第2話 現場検証
霧は夜になっても薄れなかった。
霊術師アルバート・クロウリー邸、書斎前。
規制線の向こうで記者たちがざわめく。
屋内には、魔導灯の白い光。
室内にいるのは三人。
アレクシス・グレイヴン。
ミレイア・ルーンベル。
そして、ガルム警部補。
狼貌の警部補は手袋をはめ、低く報告を始めた。
■ 事件概要(現場検証報告)
「被害者は霊術師アルバート・クロウリー」
梁から垂れる縄を見上げる。
「発見時刻は午後十時四十分。
第一発見者は娘リディア」
視線を床へ。
「書斎中央の梁から首吊り状態。
足元には転倒した椅子」
ガルム警部補は扉を指す。
「室内は内側から施錠。破壊痕なし」
窓へ歩み寄る。
「窓は封印結界。外部干渉の痕跡なし」
振り返る。
「完全密室だ」
彼は羊皮紙を広げた。
「死体周辺に強い霊気反応」
空気がひやりとする。
ミレイアの喉が小さく鳴る。
「……濃いです」
ガルム警部補が続ける。
「壁面に“怨”の文字。
血液ではない。

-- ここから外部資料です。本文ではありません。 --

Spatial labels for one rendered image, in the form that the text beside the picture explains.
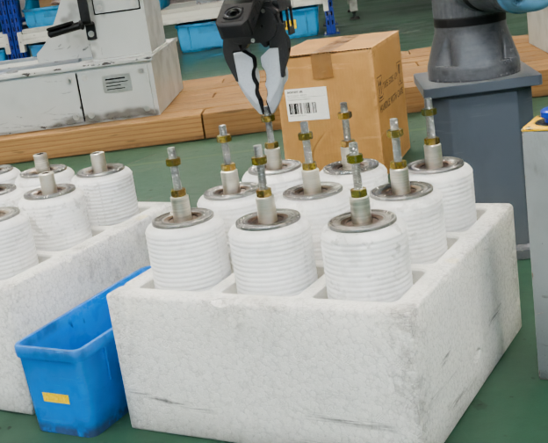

霊気反応塗料の可能性」
机の上の紙を示す。
「遺書。自筆と思われる。
内容は“霊に取り憑かれた。償う”」
アレクシスは目を細める。
「自責の文体か」
「そうだ。だが筆圧が不安定だ」
ガルム警部補の声がわずかに低くなる。
「死因は窒息死」
一拍。
「だが首の絞め痕が不自然だ」
アレクシスが顔を上げる。
「説明を」
「頸部に圧迫痕が二重にある」
ミレイアが息を呑む。
「二重……?」
「ひとつは縄による典型的索条痕。
だがその下に、水平に近い圧迫痕」
「絞殺か」
「その可能性が高い」
ガルムはさらに続ける。
「検死医の見解では、
まず何らかの方法で頸部を強く圧迫。
その後、吊られた」
沈黙が落ちる。
「死亡推定時刻は午後九時前後」
「発見は十時四十分」
「約一時間半の空白がある」
ガルム警部補は死体の足元を指す。
「床に爪痕がない」
「首吊りであれば、通常は足掻く」
「だが床の埃は乱れていない」
アレクシスが静かに言う。
「自発的な首吊りではない」
「私もそう考える」
ガルムは頷く。
「だが問題は密室だ」
窓は封印結界。
扉は内鍵。
魔導検査でも破壊痕なし。
「霊障反応は確かに強い。
だがこれは被害者の職業上、日常的とも言える」
ミレイアが小さく呟く。
「……でも違います」
二人の視線が彼女へ向く。
「この霊気、怖がっています」
「怖がる?」
「……死にたくなかった人の感情です」
部屋が静まり返る。
ガル警部補ムが低く言う。
「つまり」
アレクシスが答える。
「これは自殺ではない他殺だ」
彼は縄を見上げる。
「幽霊がやったと世間は言うだろう」
「だが幽霊は縄を結ばない」
霧都ヴァル・ロンドリア。
怪物に戸籍がある街で。
今度は“見えない存在”が犯人とされている。
だが。
死体の首は、真実を語っている。
アレクシスは静かに宣言した。
「まず解くのは密室ではない」
「解くのは最初の圧迫痕だ」
霧の夜。
『首吊る部屋』論理の解体が始まる。